Exercise description: Exactly as written, restate the material below from its first line through the line containing "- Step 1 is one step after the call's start", and stop there.

Recorded data:
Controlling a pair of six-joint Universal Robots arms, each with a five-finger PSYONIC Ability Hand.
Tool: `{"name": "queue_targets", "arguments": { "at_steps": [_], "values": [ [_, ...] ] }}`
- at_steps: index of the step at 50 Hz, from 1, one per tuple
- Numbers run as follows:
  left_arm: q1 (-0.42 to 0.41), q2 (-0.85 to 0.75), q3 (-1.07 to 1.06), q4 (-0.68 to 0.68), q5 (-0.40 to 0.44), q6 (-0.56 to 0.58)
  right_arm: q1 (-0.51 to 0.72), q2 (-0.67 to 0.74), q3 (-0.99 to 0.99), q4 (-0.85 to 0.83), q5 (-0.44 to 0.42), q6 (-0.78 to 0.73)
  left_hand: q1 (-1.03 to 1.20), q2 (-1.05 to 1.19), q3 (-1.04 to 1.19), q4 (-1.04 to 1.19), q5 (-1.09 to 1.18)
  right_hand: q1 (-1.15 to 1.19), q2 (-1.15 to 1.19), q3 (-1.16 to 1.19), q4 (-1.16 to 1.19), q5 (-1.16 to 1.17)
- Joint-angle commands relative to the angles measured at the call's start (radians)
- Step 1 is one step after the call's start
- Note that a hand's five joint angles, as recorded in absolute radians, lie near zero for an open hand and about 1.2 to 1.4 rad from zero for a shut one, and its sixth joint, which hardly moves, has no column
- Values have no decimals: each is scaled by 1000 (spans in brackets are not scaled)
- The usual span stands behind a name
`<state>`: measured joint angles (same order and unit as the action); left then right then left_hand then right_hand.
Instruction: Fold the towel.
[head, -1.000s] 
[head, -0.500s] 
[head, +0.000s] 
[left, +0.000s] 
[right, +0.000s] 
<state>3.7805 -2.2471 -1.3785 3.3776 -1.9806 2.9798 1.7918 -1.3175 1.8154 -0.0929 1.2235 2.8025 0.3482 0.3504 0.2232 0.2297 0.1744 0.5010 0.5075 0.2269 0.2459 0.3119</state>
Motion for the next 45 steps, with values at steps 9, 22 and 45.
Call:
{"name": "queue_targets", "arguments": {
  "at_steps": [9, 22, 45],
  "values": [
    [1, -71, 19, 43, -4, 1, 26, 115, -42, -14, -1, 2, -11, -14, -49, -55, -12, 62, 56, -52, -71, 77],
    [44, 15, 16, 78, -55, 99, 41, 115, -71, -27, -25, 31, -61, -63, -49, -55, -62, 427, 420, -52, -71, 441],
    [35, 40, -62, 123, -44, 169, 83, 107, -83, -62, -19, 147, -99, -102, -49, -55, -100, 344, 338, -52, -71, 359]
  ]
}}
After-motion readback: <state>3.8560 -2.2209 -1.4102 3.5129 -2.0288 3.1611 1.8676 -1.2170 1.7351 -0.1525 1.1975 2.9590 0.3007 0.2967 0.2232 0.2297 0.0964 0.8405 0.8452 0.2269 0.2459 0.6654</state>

Solution for this exercise:
Controlling a pair of six-joint Universal Robots arms, each with a five-finger PSYONIC Ability Hand.
Tool: `{"name": "queue_targets", "arguments": { "at_steps": [_], "values": [ [_, ...] ] }}`
- at_steps: index of the step at 50 Hz, from 1, one per tuple
- Numbers run as follows:
  left_arm: q1 (-0.42 to 0.41), q2 (-0.85 to 0.75), q3 (-1.07 to 1.06), q4 (-0.68 to 0.68), q5 (-0.40 to 0.44), q6 (-0.56 to 0.58)
  right_arm: q1 (-0.51 to 0.72), q2 (-0.67 to 0.74), q3 (-0.99 to 0.99), q4 (-0.85 to 0.83), q5 (-0.44 to 0.42), q6 (-0.78 to 0.73)
  left_hand: q1 (-1.03 to 1.20), q2 (-1.05 to 1.19), q3 (-1.04 to 1.19), q4 (-1.04 to 1.19), q5 (-1.09 to 1.18)
  right_hand: q1 (-1.15 to 1.19), q2 (-1.15 to 1.19), q3 (-1.16 to 1.19), q4 (-1.16 to 1.19), q5 (-1.16 to 1.17)
- Joint-angle commands relative to the angles measured at the call's start (radians)
- Step 1 is one step after the call's start

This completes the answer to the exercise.